Uma crença antiga – e por antiga, quero dizer pré-revolução digital – pregava que quanto mais processos manuais fossem informatizados, mais tempo os trabalhadores teriam para gastar com o que realmente importa: lazer, família, prazeres em geral. Afinal, a vida é tudo o que acontece antes das oito da manhã e depois das seis da tarde. Talvez os cavalos pensassem algo parecido, em cavalês, quando viram os primeiros veículos a motor. Enfim. O mito, que caiu por terra sem que muita gente atentasse para o fato (já que a maioria estava afundada em manuais operacionais e novos empregos computadorizados), pode dizer muito sobre as narrativas ficcionais que o capitalismo nos constrói para nos manter produtivos, como burros correndo atrás da cenoura amarrada no graveto, mas talvez diga mais ainda sobre nós.
Uma crença antiga pregava que quanto mais processos manuais fossem informatizados, mais tempo os trabalhadores teriam para gastar com o que realmente importa: lazer, família, prazeres em geral. Afinal, a vida é tudo o que acontece antes das oito da manhã e depois das seis da tarde.
Digo isso porque cá estou em um fim de semana chuvoso com bastante tempo livre às voltas com livros grossos de crítica literária para um artigo complicado que preciso escrever. Digo que preciso porque há uma necessidade íntima nessa minha pequena produção, não porque o mundo ou alguém dependa disso para sobreviver. Tem tudo o que uma demanda semi-acadêmica deve ter: prazo, tamanho, trechos transcritos, ideias organizadas de maneira didática e, ao fim e ao cabo, uma cenoura hipotética, que muda conforme os estágios do trabalho. A primeira cenoura pode ser a consciência da capacidade de produzir algo que, antes da leitura desses livros, pareça fora do meu alcance. Essa cenoura não se sustenta quando o texto começa e a empolgação dá lugar a uma calma intelectual necessária para organizar as ideias. Agora a cenoura é a capacidade de ser conciso, informativo, ser o professor que nunca fui. Talvez uma cenoura futura possa se materializar na forma de um comentário do tipo “li seu artigo, foi muito esclarecedor e me incentivou a ler ou escrever tal coisa” – talvez seja essa a cenoura de todo professor, não sei. Assim por diante, até que o trabalho esteja escrito e eu descubra que o bolo, ou a cenoura, para manter a coerência da alegoria, é uma mentira.

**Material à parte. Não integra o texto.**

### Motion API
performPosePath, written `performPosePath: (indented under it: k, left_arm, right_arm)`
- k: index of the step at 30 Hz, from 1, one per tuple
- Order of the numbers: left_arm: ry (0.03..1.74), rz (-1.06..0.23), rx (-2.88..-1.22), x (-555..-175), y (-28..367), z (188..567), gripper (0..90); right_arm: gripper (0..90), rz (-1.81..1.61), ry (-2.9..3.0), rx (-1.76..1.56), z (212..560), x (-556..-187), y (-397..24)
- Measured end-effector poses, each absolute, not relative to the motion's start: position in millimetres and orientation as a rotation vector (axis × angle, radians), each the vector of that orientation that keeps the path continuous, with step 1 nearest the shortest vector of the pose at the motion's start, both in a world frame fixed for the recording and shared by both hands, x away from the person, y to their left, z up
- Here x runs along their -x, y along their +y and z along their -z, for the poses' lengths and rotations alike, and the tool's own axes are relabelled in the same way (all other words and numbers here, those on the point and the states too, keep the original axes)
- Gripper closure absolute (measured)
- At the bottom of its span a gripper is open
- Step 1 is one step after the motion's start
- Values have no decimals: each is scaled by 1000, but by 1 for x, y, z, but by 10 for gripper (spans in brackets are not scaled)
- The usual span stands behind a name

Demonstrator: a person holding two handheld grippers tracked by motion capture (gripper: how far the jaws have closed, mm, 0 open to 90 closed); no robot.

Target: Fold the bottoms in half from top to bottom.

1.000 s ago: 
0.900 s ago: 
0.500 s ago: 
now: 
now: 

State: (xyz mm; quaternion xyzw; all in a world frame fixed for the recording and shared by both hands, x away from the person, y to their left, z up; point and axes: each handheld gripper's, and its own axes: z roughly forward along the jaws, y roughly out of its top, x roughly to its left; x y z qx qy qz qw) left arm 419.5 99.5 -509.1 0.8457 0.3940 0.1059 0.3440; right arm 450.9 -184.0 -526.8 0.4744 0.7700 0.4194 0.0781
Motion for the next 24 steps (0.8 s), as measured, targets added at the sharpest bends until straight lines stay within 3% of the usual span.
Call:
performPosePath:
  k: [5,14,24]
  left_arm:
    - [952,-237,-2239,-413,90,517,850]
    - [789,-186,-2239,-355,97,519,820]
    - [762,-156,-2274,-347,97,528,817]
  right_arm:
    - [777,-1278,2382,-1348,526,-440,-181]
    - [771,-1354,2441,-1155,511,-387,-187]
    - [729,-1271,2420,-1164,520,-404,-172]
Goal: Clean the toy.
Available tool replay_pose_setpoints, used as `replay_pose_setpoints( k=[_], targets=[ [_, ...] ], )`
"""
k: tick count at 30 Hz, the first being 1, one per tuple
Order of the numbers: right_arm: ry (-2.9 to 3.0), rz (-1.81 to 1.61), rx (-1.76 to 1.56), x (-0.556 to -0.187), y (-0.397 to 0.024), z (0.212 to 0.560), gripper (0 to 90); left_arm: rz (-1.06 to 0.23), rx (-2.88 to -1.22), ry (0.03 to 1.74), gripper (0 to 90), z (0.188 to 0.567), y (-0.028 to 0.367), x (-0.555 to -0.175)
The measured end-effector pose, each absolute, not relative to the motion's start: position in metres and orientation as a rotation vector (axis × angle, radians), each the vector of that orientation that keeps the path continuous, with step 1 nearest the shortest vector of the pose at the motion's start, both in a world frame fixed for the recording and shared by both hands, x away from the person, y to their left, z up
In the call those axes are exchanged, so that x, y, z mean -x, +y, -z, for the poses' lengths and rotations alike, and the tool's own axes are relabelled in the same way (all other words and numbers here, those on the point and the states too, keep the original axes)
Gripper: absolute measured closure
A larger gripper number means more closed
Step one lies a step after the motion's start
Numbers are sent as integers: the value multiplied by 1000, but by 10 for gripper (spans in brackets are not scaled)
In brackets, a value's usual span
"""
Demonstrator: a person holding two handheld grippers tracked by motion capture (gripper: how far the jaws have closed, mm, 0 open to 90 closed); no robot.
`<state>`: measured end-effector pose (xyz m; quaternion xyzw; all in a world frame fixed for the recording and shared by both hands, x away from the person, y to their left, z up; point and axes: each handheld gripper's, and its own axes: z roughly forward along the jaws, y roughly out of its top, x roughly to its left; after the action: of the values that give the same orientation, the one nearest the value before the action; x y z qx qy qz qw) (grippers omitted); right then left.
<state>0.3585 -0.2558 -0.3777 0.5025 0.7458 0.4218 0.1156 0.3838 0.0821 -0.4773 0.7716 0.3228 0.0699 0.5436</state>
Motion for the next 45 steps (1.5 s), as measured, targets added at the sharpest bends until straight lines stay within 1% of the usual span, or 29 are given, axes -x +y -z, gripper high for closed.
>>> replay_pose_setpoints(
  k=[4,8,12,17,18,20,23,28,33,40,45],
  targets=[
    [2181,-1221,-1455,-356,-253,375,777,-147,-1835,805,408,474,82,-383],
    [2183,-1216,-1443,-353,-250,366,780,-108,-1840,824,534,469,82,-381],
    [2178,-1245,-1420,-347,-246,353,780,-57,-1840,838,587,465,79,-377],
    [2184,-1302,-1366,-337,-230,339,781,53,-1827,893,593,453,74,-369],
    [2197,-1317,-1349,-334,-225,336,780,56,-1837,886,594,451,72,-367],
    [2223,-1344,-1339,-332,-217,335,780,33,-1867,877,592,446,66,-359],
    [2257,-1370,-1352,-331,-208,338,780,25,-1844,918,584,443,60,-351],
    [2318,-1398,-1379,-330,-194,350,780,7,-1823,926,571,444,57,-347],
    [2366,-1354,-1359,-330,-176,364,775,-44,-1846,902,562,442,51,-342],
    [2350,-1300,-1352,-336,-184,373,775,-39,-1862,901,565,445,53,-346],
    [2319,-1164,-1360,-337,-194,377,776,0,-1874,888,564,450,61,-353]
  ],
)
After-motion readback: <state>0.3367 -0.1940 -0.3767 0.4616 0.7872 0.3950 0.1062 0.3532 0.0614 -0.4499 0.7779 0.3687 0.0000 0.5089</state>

No fim, a dança das cenouras sustentam as mentes inquietas e aceleradas que a sociedade movida à fibra ótica e cafeína produz em escala industrial nos dias de hoje. O tempo livre deixou de ser uma recompensa encerrada em si. Tempo livre para trabalhar com algo mais satisfatório do que o labor do pão, quem sabe. Quem sabe amanhã, ou semana que vem, eu consiga ver a graça de tomar um suco de laranja e contemplar o nada em uma rede enquanto mosquitos me picam e pintas se formam na minha pele. Hoje, porém, só há trabalho. Deus que me livre de ter que conviver com meus próprios pensamentos se algum dia não tiver nada para fazer.